On Wed, 2004-10-20 at 16:52, Michael Conry wrote:
> On Wed, 20 Oct 2004 08:26:32 -0700, Rick Moen <rick at linuxmafia.com> wrote:
> > I'd heard that prism54 variants are the only modern (802.11g-capable)
> > wireless cards for which there are completely open-source drivers.
> I think that's right. And the only other functional 802.11g
> alternative I'm aware of are the atheros based cards using the madwifi
> driver that Martin mentioned. Although the madwifi driver taints your
> kernel by loading a binary component, it does give you pretty full
> access to the utility of the card (e.g. to use a linux-box as a
> wireless base-station, or in monitor mode).

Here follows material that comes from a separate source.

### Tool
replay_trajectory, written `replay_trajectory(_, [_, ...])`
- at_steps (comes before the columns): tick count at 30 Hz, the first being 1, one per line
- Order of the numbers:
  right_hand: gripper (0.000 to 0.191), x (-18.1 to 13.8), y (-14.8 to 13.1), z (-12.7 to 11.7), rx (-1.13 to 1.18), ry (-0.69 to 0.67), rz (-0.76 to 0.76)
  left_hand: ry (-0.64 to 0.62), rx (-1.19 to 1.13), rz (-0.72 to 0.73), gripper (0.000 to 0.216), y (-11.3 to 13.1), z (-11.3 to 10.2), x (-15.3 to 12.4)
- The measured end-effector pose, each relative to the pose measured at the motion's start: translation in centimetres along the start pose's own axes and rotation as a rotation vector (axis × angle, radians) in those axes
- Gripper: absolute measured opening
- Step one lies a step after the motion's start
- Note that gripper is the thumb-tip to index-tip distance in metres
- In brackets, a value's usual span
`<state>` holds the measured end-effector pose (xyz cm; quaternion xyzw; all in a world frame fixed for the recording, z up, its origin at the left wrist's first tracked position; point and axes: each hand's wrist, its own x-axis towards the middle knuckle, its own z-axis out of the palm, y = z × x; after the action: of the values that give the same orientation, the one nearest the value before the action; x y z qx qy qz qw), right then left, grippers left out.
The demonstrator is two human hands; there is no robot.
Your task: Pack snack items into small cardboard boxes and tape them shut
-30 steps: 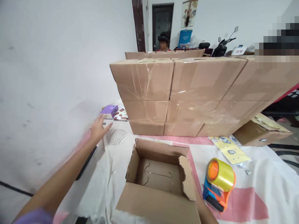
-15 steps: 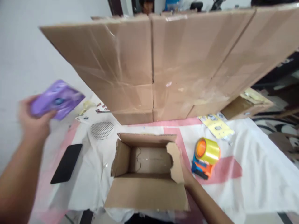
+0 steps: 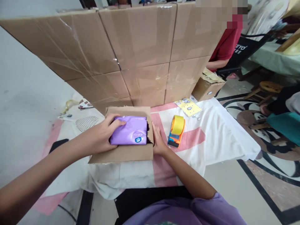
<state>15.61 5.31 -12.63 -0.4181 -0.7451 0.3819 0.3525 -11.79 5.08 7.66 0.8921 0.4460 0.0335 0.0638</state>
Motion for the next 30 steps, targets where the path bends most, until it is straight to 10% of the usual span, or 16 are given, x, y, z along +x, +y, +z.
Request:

>> Outside of these two chipsets (and even with these chipsets, if you
> like), you can use the Windows drivers via the ndiswrapper project,
> but last time I looked you did not get full access to the card's
> capabilities, plus you are perhaps in some small way supporting the
> absence of Linux drivers.
>> What I found difficult was the problem of working out what chipset was
> in a card before I bought it. The manufacturers change them very,
> very frequently. In the end I got lucky and tracked down a low-priced
> PCI e-tech card from Marx Computers that turned out to have atheros
> components (last in stock), and then found the atheros based pcmcia
> d-link DWLG650 in Compustore. I'd have preferred to buy prism based
> cards, but couldn't find any such PCI cards (marx, peats, komplett).
There is a pretty extensive list of Wlan NICs (including Host Interface
used + Chipset) on http://www.linux-wlan.org/docs/wlan_adapters.html.gz
Usually it shouldn't be so hard to find any of the supported cards.